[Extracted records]
▶

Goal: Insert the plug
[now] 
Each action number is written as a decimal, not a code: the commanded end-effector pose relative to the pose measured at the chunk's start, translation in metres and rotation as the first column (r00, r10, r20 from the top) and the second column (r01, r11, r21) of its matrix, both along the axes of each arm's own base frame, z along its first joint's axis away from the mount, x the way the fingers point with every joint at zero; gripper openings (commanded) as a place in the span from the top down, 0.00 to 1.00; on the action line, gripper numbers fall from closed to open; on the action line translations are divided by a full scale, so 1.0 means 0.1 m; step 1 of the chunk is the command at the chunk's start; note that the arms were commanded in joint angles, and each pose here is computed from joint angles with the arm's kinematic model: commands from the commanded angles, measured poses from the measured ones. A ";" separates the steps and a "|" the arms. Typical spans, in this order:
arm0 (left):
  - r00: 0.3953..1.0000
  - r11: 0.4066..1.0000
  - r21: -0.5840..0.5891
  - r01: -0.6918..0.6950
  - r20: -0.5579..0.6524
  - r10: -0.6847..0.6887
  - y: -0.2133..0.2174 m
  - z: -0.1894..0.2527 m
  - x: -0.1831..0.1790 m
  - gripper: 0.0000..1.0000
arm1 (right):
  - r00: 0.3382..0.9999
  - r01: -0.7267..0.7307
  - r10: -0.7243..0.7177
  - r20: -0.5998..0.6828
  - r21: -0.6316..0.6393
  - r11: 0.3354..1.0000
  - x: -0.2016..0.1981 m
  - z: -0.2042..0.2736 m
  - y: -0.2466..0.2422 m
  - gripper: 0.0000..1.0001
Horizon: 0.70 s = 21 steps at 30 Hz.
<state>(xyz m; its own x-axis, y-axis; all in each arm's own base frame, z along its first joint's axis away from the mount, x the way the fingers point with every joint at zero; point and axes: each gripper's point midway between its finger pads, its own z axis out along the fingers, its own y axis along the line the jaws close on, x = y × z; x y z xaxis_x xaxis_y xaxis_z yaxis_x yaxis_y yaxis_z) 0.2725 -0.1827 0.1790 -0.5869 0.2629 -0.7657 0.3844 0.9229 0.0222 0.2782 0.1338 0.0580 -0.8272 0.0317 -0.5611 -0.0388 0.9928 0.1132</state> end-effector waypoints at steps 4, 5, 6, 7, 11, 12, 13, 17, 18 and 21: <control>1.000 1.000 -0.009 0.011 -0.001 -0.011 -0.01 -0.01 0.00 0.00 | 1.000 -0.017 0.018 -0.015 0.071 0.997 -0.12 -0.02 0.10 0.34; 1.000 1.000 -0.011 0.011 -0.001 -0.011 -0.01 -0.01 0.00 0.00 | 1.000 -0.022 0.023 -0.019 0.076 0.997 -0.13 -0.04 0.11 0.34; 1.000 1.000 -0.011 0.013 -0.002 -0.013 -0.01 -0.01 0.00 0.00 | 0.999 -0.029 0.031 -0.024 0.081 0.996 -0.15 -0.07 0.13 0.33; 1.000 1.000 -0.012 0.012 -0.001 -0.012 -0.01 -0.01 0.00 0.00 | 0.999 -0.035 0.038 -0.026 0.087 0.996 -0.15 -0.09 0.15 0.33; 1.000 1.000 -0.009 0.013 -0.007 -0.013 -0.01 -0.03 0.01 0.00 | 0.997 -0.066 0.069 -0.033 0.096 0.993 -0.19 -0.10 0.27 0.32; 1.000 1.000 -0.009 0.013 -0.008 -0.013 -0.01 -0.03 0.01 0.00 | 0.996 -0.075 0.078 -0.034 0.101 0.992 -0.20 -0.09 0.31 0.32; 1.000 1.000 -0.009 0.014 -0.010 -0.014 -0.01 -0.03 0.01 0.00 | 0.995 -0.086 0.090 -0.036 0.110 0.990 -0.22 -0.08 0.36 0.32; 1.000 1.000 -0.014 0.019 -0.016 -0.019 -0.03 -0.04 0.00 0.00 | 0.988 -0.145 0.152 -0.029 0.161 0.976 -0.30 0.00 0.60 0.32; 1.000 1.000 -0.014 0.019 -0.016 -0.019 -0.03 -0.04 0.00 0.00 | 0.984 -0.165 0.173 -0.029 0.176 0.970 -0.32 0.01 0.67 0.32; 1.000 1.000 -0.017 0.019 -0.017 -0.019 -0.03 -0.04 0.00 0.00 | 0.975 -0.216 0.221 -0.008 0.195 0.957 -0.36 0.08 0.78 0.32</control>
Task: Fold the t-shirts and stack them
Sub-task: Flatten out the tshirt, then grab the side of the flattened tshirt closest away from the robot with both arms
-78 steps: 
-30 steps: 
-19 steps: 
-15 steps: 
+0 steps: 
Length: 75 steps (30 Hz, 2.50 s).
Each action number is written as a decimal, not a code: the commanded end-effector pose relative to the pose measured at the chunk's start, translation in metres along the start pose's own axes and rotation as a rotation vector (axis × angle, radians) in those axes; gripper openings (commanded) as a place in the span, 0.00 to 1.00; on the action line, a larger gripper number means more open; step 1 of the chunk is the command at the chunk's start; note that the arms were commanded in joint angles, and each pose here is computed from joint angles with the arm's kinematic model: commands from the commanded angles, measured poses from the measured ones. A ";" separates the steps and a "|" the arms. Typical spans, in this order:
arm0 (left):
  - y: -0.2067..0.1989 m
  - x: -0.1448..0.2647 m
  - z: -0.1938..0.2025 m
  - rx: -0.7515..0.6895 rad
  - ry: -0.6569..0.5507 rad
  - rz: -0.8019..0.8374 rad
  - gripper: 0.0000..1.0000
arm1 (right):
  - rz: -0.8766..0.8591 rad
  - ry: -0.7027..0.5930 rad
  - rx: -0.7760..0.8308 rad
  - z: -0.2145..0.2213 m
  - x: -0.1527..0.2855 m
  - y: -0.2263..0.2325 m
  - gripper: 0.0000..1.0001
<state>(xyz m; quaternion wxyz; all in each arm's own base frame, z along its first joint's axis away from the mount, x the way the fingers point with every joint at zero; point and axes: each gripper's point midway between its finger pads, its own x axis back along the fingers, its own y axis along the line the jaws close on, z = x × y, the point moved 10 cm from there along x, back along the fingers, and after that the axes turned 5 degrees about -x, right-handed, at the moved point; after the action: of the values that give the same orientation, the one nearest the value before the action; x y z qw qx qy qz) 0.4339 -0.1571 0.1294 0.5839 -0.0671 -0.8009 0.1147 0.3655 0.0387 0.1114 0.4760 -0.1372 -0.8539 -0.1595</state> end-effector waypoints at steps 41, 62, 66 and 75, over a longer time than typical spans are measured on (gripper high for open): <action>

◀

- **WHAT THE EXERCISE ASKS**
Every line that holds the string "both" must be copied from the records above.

- **EXERCISE ANSWER**
Each action number is written as a decimal, not a code: the commanded end-effector pose relative to the pose measured at the chunk's start, translation in metres and rotation as the first column (r00, r10, r20 from the top) and the second column (r01, r11, r21) of its matrix, both along the axes of each arm's own base frame, z along its first joint's axis away from the mount, x the way the fingers point with every joint at zero; gripper openings (commanded) as a place in the span from the top down, 0.00 to 1.00; on the action line, gripper numbers fall from closed to open; on the action line translations are divided by a full scale, so 1.0 means 0.1 m; step 1 of the chunk is the command at the chunk's start; note that the arms were commanded in joint angles, and each pose here is computed from joint angles with the arm's kinematic model: commands from the commanded angles, measured poses from the measured ones. A ";" separates the steps and a "|" the arms. Typical spans, in this order:
Sub-task: Flatten out the tshirt, then grab the side of the flattened tshirt closest away from the robot with both arms

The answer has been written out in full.